Decisão criticável? Para que LFM se sinta portador de um direito de resposta, basta que se considere prejudicado por algum material dado à estampa. Assim o determina a lei. Mas a mesma lei concede um estreito espaço ao juízo da publicação supostamente prejudicial no reconhecimento, ou não, desse direito. O PÚBLICO foi o jornal que mais se insurgiu contra a anterior versão leonina da Lei de Imprensa nesta matéria. Mas é também o jornal que mais (e com maior destaque) direitos de resposta publica. E do ponto de vista ético fez bem em recusá-lo neste caso. Uma citação entre aspas não tem várias interpretações: significa que aquele a quem se a atribui a pronunciou. Ora, nunca o PÚBLICO atribuiu a "famosa" frase a Fernando Gomes. Não há, a partir da edição de 9/12/93, qualquer possibilidade de atribuir a Fernando Gomes a frase que surge citada nos cartazes do PSD/PP. Desta forma, apesar de LFM se sentir prejudicado pela Nota de Direcção impressa a 05/06/97, não há forma de se lhe reconhecer o direito de resposta que evoca.

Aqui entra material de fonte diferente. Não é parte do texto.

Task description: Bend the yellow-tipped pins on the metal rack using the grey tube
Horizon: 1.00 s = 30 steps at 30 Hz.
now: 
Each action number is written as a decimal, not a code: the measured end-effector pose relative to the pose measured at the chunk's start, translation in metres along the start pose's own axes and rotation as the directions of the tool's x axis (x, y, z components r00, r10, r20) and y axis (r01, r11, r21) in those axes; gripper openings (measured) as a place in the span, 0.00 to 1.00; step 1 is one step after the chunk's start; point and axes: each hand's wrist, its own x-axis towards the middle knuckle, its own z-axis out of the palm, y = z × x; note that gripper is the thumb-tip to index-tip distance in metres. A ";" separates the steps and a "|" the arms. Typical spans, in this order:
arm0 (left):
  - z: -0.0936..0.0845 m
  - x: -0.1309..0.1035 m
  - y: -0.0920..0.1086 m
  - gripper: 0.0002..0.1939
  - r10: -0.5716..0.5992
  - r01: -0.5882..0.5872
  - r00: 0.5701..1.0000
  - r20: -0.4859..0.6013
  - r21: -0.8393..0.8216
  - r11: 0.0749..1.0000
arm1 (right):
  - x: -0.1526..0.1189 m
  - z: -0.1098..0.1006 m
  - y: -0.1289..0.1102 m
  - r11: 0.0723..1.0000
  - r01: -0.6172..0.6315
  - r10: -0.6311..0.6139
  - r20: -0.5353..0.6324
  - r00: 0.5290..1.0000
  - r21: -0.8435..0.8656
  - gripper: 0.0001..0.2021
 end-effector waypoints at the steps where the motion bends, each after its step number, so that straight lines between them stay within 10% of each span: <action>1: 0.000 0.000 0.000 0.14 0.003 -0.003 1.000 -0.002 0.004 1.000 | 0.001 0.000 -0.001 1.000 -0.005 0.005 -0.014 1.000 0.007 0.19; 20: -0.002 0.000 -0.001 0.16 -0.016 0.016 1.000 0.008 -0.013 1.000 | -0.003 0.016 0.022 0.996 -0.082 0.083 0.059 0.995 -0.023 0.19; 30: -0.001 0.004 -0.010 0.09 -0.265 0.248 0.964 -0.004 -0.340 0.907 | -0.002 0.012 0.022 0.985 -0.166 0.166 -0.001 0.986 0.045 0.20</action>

Luís Filipe Menezes não se queixou ao provedor do leitor. Apenas lhe deu a conhecer que tinha evocado o direito de resposta. Apesar disto, o provedor dedica à questão boa parte da sua coluna. E, pior ainda, não lhe dá razão. Espero que LFM não conclua - mesmo que mantenha a sua tese - que escrever ao provedor do leitor do PÚBLICO é sinónimo de ver correspondência pessoal aberta na praça pública e defendida como boa a negação daquilo que exige à Direcção do jornal. Sem ironias: o provedor não podia fingir desconhecer que lhe haviam recusado reconhecer o que solicitava, pois não?

De Vila Nova de Famalicão escreve o leitor António Cândido de Oliveira: "A não ser que o jornalista tenha omitido passagens ou coisas ditas em Œoff¹; a não ser que o jornalista e os responsáveis do jornal (que assumem os títulos) saibam muito mais coisas que não dizem", o título "Beijo de Judas" com que na primeira página da edição de 8/06/97 se chamava a atenção para a entrevista a José Luís Judas "é um exagero e um abuso." E, continua o leitor, se o PÚBLICO sabia mais do que o que deu a conhecer, "ainda o título é infeliz porque feito a partir de coisas que não são reveladas." O título da primeira página é um exagero "porque fazer críticas a um partido, no qual se está filiado, não é traição a esse partido." E é um "abuso, porque é censurável utilizar o nome ou apelido que uma pessoa tem (e que não escolheu sequer!) para o relacionar com um triste episódio de traição na paixão de Cristo."
A pontaria certeira do leitor e a sua concisão lapidar dispensam quaisquer outras palavras do provedor.